I updated "@testing-library/react": "^14.1.2",
And now all my tests are failing due to
console.error
Warning: An update to Component inside a test was not wrapped in act(...).
When testing, code that causes React state updates should be wrapped into act(...):
act(() => {
/* fire events that update state */
});
/* assert on the output */
I am wrapping to act and nothing helps, re-installed all packages and still same error
I'm also having this issue. In general increasing the waitFor timeout has been helpful but still have strange issues around userEvent.type where seemingly random characters appear in the input and so the tests end up failing. I am able to reproduce in my setup locally (this was only happening for us in CI randomly).
seq 8 | parallel -n0 CI=true npm test
will run the tests concurrently and simulate the CPU overload that seems to be the issue in CI occasionally.
We're using vitest and so I also set the retry argument for vitest so that it will retry failed tests when they crop up. This seems to be helpful as well.
I'm also having this issue. In general increasing the waitFor timeout has been helpful but still have strange issues around userEvent.type where seemingly random characters appear in the input and so the tests end up failing. I am able to reproduce in my setup locally (this was only happening for us in CI randomly).
seq 8 | parallel -n0 CI=true npm test
will run the tests concurrently and simulate the CPU overload that seems to be the issue in CI occasionally.We're using vitest and so I also set the retry argument for vitest so that it will retry failed tests when they crop up. This seems to be helpful as well.

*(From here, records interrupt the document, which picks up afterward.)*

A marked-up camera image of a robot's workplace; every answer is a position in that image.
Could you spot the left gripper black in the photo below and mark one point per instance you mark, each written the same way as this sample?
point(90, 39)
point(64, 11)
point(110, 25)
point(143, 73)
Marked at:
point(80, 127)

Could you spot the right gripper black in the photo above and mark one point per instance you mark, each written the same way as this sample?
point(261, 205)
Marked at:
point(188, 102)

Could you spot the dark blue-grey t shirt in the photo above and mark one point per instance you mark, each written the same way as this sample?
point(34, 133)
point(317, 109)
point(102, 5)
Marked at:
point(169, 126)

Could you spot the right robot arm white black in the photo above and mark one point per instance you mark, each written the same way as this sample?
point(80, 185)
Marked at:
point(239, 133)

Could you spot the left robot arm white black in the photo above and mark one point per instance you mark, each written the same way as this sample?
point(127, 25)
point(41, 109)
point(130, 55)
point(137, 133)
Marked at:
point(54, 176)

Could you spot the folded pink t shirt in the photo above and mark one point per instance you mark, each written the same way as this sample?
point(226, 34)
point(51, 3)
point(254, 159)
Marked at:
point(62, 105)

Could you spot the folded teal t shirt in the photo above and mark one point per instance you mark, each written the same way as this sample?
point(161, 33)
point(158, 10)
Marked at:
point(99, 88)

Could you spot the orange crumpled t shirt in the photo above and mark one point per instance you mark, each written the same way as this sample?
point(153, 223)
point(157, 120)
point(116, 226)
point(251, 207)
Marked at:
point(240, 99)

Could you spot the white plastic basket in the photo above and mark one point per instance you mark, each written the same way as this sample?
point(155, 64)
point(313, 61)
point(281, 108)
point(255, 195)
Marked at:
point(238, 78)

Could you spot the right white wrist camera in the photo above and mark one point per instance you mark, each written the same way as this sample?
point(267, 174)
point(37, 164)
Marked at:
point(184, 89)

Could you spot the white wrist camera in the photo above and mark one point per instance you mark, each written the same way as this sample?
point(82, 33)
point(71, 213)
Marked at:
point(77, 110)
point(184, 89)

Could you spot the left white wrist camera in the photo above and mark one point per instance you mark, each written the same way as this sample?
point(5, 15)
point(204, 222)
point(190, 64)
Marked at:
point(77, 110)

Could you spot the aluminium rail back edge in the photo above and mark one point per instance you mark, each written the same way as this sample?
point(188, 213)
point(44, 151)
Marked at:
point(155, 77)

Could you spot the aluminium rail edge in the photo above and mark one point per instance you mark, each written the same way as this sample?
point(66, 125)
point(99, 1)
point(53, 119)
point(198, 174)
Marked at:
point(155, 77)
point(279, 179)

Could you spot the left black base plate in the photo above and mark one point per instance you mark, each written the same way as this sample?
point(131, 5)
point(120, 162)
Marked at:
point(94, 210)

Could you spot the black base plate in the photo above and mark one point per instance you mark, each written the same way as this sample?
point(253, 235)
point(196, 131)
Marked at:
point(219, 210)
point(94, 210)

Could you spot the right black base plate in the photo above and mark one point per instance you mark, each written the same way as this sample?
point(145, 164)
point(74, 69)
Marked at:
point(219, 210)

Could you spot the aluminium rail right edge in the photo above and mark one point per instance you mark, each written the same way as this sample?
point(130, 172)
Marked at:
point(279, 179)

Thanks for your comment. What do you mean retry argument? im also using vitest. Did you add something to the vitest config file to retry failed tests X amount of times?
Thanks for your comment. What do you mean retry argument? im also using vitest. Did you add something to the vitest config file to retry failed tests X amount of times?
In vitest you can add an argument --retry=1
This PR added it in June
This argument has been super helpful but the issue still occurs (just more rare than before).
I face the same issue when I upgrade from 13.4.0 to 14.x. Basically. I see the following effects:
- I see failures in the same test when I run all my test suites at ones.
- If I run individual tests or test suites, they are all passing.
- I have the following failure cases:
- expect(x).toBeInTheDocument() fails
- Timeout of a test is exceeded. Even if I double or quadruple the timeout, it still fails.
- Sometimes the whole test execution just hangs, never to complete.
I'm closing this since it just accumulates all sorts of possibly unrelated issues. Without a full reproduction it's impossible to tell what the issue is. It's very likely that the test or implementation was already problematic before and React 18 just flushed it out.
I'd love to help but need a reproduction (e.g. a repo to clone and command to run). The smaller the repro, the faster we can help. Please file a new issue with a concrete reproduction.